▸ **TRY IT**: Scan the records below for the string "that" and return every line where it appears.

++++ SUPPLIED INFORMATION

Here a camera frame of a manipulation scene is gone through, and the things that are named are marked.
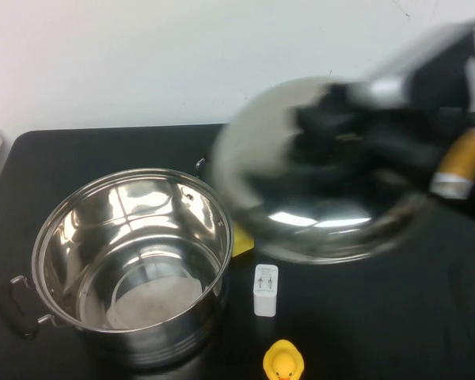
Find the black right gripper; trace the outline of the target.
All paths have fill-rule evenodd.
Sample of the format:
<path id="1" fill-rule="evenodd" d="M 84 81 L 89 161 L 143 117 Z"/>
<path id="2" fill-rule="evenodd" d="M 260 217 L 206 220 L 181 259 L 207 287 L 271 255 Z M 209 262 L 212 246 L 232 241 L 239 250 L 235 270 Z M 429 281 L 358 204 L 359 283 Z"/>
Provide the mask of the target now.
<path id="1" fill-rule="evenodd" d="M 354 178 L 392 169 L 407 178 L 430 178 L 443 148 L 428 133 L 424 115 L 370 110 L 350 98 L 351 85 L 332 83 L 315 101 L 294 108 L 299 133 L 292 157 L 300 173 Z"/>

++++++++
++++ SUPPLIED INFORMATION

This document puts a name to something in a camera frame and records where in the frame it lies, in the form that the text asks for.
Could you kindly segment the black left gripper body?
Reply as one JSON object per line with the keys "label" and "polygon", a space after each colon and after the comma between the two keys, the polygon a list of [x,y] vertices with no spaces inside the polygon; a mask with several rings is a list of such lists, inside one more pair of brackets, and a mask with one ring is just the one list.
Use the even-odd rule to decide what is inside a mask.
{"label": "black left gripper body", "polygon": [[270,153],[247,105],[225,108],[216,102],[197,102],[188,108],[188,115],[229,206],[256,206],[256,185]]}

++++++++

▸ **RESPONSE BOX**:
Here a camera frame of a manipulation scene is gone through, and the things that are named are marked.
This document puts a name to something in a camera frame and records where in the frame it lies, in the form that the text asks for.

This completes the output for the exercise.